The reason for this is that this type of cancer doesn’t get detected early as it barely shows any kind of symptoms and comes to fore only when little to nothing can be done, so it would have progressed immensely. In fact, as per data, the rate of survival of at least five years in the case of pancreatic cancer is merely 9%.
The good news is that now according to scientists, they have come up with a new smartphone app that thoroughly scans the white part of one’s eye, which can actually reveal a lot about pancreatic cancer as it denotes one of the early signs of it.

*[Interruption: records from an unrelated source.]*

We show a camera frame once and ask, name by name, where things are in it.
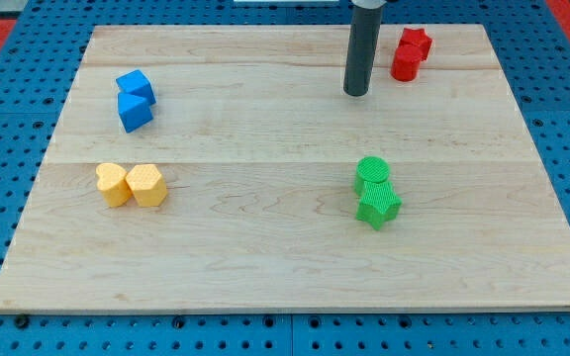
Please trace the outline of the silver rod mount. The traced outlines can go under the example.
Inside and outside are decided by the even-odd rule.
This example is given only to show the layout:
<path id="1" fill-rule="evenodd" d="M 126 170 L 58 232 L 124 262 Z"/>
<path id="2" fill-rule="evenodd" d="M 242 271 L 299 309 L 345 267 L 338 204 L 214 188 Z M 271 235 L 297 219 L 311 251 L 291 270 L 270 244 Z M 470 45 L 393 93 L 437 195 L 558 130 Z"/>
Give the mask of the silver rod mount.
<path id="1" fill-rule="evenodd" d="M 387 3 L 386 0 L 351 0 L 351 2 L 361 9 L 380 9 Z"/>

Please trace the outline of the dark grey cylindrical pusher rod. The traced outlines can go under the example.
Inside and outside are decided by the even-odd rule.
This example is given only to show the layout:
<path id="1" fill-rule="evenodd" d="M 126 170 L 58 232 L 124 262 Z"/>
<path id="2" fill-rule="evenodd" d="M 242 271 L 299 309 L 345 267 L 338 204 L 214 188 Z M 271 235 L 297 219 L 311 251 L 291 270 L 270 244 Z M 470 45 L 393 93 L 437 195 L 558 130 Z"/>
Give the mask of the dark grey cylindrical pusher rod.
<path id="1" fill-rule="evenodd" d="M 382 4 L 353 5 L 343 79 L 343 91 L 349 96 L 368 92 L 382 14 Z"/>

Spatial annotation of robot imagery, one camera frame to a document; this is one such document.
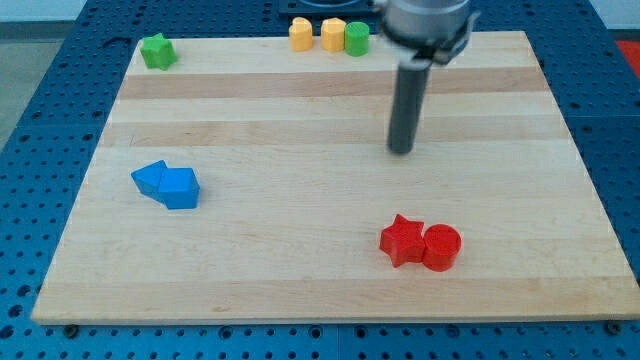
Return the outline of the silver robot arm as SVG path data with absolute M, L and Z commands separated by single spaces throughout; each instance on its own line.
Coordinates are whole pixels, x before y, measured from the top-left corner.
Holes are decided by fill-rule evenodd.
M 470 0 L 375 2 L 382 36 L 402 63 L 447 65 L 468 45 L 480 16 Z

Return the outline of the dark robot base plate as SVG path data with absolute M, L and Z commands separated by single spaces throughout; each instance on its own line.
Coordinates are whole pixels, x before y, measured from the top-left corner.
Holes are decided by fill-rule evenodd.
M 375 8 L 374 0 L 278 0 L 280 16 L 369 15 Z

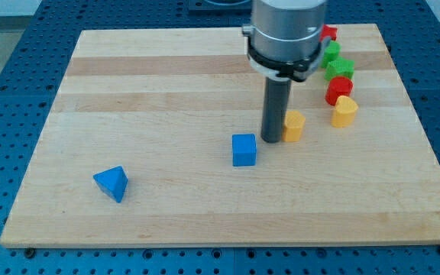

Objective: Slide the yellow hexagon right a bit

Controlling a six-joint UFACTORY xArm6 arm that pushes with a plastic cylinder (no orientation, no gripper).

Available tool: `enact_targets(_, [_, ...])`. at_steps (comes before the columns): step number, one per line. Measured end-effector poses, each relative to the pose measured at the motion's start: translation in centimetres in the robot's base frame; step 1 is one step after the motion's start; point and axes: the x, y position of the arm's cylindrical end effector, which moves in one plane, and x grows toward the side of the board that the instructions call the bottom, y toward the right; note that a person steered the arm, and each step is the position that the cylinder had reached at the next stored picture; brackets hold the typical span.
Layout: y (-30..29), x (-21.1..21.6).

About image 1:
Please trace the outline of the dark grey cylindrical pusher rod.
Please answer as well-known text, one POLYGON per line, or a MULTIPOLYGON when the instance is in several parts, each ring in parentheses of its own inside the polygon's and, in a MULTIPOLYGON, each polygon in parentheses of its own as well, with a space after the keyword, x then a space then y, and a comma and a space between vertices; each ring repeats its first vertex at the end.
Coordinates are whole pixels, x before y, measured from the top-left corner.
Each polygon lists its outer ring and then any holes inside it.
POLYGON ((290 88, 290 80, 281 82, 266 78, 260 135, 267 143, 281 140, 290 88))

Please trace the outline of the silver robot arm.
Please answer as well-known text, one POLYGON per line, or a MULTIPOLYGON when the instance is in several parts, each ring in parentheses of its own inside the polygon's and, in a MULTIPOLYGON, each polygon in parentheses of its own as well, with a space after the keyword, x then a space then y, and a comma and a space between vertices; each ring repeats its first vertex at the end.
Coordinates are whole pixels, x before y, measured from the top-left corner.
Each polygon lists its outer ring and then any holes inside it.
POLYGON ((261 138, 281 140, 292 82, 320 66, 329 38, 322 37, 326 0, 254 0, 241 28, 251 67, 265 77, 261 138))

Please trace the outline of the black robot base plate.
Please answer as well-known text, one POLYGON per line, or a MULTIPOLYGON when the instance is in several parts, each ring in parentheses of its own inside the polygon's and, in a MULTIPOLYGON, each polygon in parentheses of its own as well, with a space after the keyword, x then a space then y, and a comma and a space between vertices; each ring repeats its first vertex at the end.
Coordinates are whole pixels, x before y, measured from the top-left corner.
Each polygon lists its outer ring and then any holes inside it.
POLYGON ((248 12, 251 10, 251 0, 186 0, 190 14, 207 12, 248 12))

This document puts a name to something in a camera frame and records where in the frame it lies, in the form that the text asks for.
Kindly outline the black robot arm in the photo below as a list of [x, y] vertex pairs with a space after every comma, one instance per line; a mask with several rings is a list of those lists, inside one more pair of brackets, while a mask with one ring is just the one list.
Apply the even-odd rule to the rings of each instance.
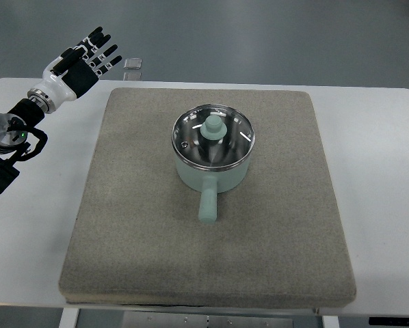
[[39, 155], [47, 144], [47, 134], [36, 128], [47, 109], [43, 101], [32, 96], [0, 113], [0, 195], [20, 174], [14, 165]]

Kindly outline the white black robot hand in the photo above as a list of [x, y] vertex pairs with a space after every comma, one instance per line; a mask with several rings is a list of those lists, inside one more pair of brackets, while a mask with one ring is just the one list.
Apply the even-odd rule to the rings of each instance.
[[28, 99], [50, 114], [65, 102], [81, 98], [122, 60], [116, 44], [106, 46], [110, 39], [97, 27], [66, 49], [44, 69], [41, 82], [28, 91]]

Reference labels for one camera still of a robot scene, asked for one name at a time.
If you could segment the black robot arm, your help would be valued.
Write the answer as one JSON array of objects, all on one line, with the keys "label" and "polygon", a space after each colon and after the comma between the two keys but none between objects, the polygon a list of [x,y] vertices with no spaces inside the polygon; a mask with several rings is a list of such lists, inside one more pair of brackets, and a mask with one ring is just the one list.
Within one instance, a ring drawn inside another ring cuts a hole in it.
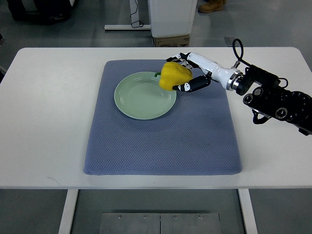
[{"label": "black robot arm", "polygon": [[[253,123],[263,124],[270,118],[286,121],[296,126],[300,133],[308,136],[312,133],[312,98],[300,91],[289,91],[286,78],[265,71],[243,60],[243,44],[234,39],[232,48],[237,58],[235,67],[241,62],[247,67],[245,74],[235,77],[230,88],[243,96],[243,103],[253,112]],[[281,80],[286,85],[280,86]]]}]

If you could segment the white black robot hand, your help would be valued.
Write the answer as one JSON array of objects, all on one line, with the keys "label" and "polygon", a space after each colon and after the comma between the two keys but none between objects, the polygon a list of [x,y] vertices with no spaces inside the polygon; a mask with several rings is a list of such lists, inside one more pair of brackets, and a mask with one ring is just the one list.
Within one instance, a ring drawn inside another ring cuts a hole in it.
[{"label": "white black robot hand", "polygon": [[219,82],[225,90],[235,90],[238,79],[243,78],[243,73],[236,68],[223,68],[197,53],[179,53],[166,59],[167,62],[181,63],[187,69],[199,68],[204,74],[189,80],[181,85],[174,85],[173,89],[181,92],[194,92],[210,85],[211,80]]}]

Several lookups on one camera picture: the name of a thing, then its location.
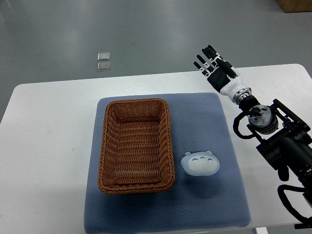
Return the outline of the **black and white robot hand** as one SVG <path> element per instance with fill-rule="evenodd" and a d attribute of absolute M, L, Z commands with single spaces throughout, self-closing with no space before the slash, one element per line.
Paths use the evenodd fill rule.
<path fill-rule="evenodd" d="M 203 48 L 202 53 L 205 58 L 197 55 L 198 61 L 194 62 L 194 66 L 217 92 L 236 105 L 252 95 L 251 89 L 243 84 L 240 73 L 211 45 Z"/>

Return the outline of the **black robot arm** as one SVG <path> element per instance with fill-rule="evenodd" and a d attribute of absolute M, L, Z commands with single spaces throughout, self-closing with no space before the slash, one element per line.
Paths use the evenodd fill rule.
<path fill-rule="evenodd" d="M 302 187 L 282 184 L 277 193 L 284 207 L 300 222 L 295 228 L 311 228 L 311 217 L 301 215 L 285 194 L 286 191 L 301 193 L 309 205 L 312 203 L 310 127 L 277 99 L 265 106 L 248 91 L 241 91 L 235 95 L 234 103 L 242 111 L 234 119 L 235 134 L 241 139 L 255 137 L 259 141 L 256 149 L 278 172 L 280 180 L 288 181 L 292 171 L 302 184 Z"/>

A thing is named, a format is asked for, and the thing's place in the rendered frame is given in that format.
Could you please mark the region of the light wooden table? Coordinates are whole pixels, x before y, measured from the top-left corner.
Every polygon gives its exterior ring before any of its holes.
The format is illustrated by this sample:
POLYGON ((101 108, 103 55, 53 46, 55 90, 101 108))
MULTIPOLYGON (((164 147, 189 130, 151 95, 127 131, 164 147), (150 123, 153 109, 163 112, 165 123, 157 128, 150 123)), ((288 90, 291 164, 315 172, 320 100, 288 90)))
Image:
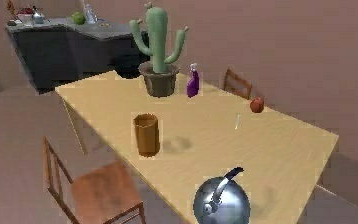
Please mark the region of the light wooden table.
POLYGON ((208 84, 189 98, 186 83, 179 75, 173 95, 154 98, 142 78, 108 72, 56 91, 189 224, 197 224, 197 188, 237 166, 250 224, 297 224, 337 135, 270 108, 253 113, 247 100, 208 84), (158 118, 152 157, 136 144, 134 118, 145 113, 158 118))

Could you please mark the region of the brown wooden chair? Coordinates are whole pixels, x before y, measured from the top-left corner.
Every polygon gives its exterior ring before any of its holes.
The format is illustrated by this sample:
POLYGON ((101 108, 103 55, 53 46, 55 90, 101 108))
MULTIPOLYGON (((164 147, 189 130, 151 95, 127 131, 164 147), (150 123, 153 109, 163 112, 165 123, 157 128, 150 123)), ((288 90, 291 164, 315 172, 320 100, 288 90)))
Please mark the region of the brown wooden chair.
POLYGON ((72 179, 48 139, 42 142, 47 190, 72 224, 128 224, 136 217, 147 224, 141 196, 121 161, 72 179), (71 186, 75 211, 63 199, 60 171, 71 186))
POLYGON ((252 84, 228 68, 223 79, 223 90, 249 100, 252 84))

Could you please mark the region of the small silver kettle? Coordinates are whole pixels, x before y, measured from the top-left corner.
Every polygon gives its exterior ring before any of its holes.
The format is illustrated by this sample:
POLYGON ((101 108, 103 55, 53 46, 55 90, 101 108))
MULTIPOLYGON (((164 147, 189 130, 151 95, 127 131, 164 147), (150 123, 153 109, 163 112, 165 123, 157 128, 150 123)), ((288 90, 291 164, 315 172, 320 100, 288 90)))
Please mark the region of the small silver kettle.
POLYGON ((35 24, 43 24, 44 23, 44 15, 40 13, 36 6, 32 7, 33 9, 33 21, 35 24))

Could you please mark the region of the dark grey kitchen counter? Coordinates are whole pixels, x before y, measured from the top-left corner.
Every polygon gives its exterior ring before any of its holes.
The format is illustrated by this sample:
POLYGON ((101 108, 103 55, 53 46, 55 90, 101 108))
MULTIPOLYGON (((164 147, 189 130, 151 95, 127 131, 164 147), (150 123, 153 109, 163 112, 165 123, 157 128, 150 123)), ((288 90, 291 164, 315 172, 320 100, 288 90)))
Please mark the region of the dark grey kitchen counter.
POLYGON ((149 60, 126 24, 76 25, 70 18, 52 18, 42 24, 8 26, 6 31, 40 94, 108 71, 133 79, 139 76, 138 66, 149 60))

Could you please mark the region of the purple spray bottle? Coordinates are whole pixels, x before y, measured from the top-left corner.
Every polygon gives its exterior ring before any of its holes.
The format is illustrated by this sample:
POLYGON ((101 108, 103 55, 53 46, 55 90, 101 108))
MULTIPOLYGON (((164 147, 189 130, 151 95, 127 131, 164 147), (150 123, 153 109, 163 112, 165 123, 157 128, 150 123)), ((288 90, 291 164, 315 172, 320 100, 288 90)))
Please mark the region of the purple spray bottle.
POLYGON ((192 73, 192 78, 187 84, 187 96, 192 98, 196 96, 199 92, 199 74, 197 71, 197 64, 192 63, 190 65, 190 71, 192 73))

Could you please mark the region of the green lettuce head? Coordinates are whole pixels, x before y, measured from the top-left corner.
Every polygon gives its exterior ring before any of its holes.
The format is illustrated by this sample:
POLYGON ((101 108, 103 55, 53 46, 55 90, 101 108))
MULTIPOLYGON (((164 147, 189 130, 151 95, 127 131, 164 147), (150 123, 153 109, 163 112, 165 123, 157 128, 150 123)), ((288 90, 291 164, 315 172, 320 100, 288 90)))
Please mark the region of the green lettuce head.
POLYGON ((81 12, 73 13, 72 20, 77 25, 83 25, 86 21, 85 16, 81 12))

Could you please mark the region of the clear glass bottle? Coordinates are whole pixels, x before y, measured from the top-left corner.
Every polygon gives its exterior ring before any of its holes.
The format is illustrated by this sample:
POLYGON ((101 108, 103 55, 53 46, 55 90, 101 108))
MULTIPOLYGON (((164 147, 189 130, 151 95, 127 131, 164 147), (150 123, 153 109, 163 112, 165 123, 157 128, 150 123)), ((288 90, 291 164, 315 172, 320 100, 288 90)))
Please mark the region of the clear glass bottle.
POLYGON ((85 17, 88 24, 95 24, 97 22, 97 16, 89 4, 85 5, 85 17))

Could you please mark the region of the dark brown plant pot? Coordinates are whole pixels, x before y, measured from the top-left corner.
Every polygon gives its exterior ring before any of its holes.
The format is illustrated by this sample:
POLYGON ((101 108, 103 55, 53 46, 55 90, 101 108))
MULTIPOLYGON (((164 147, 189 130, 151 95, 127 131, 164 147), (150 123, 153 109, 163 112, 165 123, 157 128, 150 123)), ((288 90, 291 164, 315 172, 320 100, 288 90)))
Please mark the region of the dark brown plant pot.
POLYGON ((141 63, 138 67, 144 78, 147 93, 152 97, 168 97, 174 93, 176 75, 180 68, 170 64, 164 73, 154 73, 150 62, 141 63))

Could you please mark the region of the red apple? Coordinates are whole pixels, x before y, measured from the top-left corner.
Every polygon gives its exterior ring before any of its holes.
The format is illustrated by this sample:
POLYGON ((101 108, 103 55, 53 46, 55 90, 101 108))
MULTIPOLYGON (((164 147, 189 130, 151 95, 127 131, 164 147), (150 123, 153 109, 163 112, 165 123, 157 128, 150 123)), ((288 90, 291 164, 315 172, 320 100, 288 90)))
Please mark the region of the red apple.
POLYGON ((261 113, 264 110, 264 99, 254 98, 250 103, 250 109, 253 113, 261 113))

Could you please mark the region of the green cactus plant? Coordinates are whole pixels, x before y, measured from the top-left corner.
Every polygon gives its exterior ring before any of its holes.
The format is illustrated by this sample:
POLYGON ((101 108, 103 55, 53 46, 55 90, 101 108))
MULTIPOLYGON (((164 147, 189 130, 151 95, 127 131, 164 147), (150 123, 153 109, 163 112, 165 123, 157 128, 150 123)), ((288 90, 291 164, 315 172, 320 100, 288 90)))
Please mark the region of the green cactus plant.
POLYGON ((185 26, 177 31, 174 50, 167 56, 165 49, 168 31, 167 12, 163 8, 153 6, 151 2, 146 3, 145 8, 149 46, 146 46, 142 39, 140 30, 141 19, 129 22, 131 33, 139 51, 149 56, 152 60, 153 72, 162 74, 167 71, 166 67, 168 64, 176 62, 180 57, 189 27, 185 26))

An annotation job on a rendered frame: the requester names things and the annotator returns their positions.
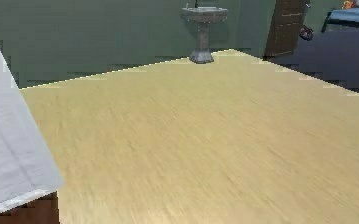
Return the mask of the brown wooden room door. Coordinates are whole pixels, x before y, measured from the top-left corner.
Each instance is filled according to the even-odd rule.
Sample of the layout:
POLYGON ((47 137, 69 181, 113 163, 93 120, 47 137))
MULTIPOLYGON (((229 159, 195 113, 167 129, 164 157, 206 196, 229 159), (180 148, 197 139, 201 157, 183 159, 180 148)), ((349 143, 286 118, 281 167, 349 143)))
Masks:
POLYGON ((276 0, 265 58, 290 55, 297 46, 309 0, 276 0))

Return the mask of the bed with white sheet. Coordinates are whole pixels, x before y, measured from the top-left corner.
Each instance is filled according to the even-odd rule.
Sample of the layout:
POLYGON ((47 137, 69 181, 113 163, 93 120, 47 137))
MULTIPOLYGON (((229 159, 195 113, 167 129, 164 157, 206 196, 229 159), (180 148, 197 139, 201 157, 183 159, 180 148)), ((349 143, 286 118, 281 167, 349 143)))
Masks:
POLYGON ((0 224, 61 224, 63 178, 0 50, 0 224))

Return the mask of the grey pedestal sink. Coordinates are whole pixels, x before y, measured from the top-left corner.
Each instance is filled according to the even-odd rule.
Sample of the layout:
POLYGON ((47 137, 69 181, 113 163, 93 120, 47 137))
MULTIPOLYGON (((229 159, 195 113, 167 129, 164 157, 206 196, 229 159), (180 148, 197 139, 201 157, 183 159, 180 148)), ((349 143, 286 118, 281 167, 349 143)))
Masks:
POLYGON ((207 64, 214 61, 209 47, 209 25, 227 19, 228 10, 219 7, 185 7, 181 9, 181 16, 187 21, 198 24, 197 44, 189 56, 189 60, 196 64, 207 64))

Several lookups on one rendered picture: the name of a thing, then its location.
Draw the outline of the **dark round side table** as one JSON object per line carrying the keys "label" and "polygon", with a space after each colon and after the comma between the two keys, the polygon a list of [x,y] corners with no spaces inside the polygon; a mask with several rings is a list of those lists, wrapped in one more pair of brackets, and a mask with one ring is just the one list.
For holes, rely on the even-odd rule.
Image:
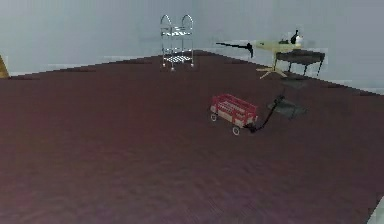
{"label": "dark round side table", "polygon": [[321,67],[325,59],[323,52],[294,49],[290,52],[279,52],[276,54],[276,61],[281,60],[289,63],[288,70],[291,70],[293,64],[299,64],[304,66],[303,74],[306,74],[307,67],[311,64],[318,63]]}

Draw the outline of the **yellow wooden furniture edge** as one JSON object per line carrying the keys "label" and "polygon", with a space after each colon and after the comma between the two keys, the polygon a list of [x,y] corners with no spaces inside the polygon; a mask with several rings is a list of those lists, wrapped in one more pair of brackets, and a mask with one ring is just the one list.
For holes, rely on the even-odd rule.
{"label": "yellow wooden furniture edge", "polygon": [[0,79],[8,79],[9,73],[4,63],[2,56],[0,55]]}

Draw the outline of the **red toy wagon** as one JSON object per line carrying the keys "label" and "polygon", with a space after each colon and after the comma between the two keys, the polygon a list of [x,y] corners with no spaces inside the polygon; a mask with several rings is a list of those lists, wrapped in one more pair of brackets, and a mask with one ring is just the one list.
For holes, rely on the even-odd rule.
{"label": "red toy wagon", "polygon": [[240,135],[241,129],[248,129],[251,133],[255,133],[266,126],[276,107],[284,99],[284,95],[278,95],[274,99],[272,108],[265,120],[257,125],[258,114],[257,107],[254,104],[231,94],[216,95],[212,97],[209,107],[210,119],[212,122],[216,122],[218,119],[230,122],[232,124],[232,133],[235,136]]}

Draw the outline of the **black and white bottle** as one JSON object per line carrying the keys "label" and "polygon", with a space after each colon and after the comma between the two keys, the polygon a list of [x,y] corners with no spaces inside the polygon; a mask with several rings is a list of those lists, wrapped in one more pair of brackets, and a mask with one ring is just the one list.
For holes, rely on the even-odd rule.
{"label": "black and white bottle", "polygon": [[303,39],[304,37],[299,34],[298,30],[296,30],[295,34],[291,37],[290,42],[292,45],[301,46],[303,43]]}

In most cases, patients suffering from pancreatic cancer die because the ailment cannot be detected until its final stage surfaces, where the only option that remains is to surgically remove the tumor, however, because of the frailty that this final stage is enveloped in, that option can often not be executed.
Thus, the only way to deal with this is through early detection, one of which has the symptom of showing characteristics of jaundice, wherein one’s skin and eyes get a yellowish tinge due to the spread of bilirubin in the blood.
The smartphone app here, known as Dubbed BiliScreen is said to detect any elevated essence of bilirubin by scanning the white part of the eye, medically known as the sclera, without the need of extracting any body fluids.
The app is decked with computer algorithms as well as machine learning and helps detect any signs of persisting bilirubin, way before it is visible to the naked eye, because if latter is the case, then it is already too late.
In a clinical study that consisted of a total of 70 people, the app was able to detect the concerns of 89.7% in comparison to the other alternative of a typical blood test, just with a selfie.
From here on, the team is looking forward to trying this on a larger group and see how the results turn out to be, especially when they do this with people at risk of jaundice or other ailments.